Team researchers in the field of organizational behavior (OB) seem to be increasingly aware of the need to embrace the organizing nature of teams. In this article, we outline the limitations of the prevailing static collectivist explanations in team research and suggest how an increased emphasis on a microdynamics-oriented approach that takes into account the essentially relational and organizing nature of teams can provide new insights to our understanding of teamwork. We argue that a multilevel, multi-theoretical, and multi-period framework may help enhance our understanding of teams. To show the advancements of the field in this sense, we review the OB literature on teams and highlight exemplars of research that have started to emphasize the microdynamic nature of teams consistent with this general framework, and their contributions to our understanding of team phenomena. We conclude by outlining the opportunities and needs for a microdynamic insight into team and teamwork, providing guidance for scholars who are interested in adding a microdynamic perspective into their models of teamwork.

Notes

1. Note that because we were focused specifically on publications in OB and OP, we did not include Strategic Management Journal (a publication that focuses exclusively on macro phenomena) in our list, and instead included Organization Science, a journal that is now considered an upper-echelon OB/OP journal (Conlon, Morgeson, McNamara, Wiseman, & Skilton, Citation2006).

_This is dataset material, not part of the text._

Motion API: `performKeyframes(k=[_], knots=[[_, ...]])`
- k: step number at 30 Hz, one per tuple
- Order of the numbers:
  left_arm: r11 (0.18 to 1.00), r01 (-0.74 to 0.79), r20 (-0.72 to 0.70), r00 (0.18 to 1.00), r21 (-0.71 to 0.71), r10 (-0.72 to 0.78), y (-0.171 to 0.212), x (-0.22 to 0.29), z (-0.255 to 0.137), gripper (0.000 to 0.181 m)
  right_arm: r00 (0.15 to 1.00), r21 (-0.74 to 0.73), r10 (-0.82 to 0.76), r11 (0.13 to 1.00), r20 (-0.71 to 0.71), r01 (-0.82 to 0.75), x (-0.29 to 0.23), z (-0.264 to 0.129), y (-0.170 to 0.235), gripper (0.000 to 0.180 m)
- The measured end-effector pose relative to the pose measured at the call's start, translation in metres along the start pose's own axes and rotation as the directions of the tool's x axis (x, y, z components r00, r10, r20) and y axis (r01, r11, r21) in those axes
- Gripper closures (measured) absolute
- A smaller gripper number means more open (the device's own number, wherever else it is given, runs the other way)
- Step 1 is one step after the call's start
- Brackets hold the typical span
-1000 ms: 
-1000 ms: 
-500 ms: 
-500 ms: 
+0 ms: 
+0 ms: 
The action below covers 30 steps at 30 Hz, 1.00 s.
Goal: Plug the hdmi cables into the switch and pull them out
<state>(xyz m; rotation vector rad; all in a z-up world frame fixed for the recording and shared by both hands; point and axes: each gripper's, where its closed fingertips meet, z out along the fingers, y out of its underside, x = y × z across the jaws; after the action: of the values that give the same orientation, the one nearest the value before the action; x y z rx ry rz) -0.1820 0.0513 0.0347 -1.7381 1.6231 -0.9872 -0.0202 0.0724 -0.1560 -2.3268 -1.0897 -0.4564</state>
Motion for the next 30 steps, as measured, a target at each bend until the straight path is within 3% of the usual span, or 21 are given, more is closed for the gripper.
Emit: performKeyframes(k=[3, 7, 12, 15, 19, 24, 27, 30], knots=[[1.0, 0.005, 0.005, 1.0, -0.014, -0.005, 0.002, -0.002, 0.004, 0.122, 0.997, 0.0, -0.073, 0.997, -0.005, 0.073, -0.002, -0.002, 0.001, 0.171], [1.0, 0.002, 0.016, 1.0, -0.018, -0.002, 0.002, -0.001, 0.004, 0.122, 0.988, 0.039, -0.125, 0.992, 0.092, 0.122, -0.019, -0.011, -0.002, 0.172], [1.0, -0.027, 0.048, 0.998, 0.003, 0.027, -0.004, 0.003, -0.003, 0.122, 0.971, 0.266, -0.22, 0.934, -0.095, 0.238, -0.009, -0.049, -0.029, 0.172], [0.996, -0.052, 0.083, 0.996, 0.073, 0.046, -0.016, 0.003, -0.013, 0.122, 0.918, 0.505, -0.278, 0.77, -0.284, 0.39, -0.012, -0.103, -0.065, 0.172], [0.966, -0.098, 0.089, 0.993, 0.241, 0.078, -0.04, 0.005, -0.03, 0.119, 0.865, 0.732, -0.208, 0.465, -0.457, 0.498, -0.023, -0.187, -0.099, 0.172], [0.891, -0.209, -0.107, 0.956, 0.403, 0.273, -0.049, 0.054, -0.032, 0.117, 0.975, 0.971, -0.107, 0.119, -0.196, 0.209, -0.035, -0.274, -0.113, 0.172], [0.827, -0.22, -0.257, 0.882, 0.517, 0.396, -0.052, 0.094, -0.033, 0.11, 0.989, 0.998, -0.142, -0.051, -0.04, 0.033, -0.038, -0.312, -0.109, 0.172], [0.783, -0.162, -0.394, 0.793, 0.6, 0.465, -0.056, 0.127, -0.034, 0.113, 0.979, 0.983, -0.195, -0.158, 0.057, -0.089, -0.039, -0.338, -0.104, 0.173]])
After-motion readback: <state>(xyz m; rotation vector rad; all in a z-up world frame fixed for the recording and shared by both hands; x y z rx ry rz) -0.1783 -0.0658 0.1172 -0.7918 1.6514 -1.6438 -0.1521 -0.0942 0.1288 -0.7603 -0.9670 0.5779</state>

2. Although we differentiate between teams, groups, and the combination of teams and groups as keywords in our figure, for the simplicity of discussion, we consider the teams and “teams and groups” combination as a singular representation of the emergence of the “teams” language.

3. We recognize that some scholars still use the terms “group” and “team” interchangeably. For example, Arrow et al.’s (2000) book on Groups as Complex Systems—perhaps the most forward-thinking work on multi-period/multi-level research on teamwork—used the “group” label as an overarching term for work collectives, and had a sub-category labeled “team” (which they differentiated from “task forces” and “crews”). Given the importance of teams to addressing the primary focus of OB research (Heath & Sitkin, Citation2001) and the challenges associated with typological organizing systems (Hollenbeck et al., Citation2012), we believe that the management literature would be better served using “team” as the overarching terminology. Moreover, differentiating between groups and teams aids the literature, given that the term “group” evokes images—such as individuals standing in an elevator—different than the term “team” —which suggests an image of people playing together. Standardizing language can help develop a critical paradigm within the OB literature (Pfeffer, Citation1993), making the teams’ literature more relevant (Pfeffer, Citation2007).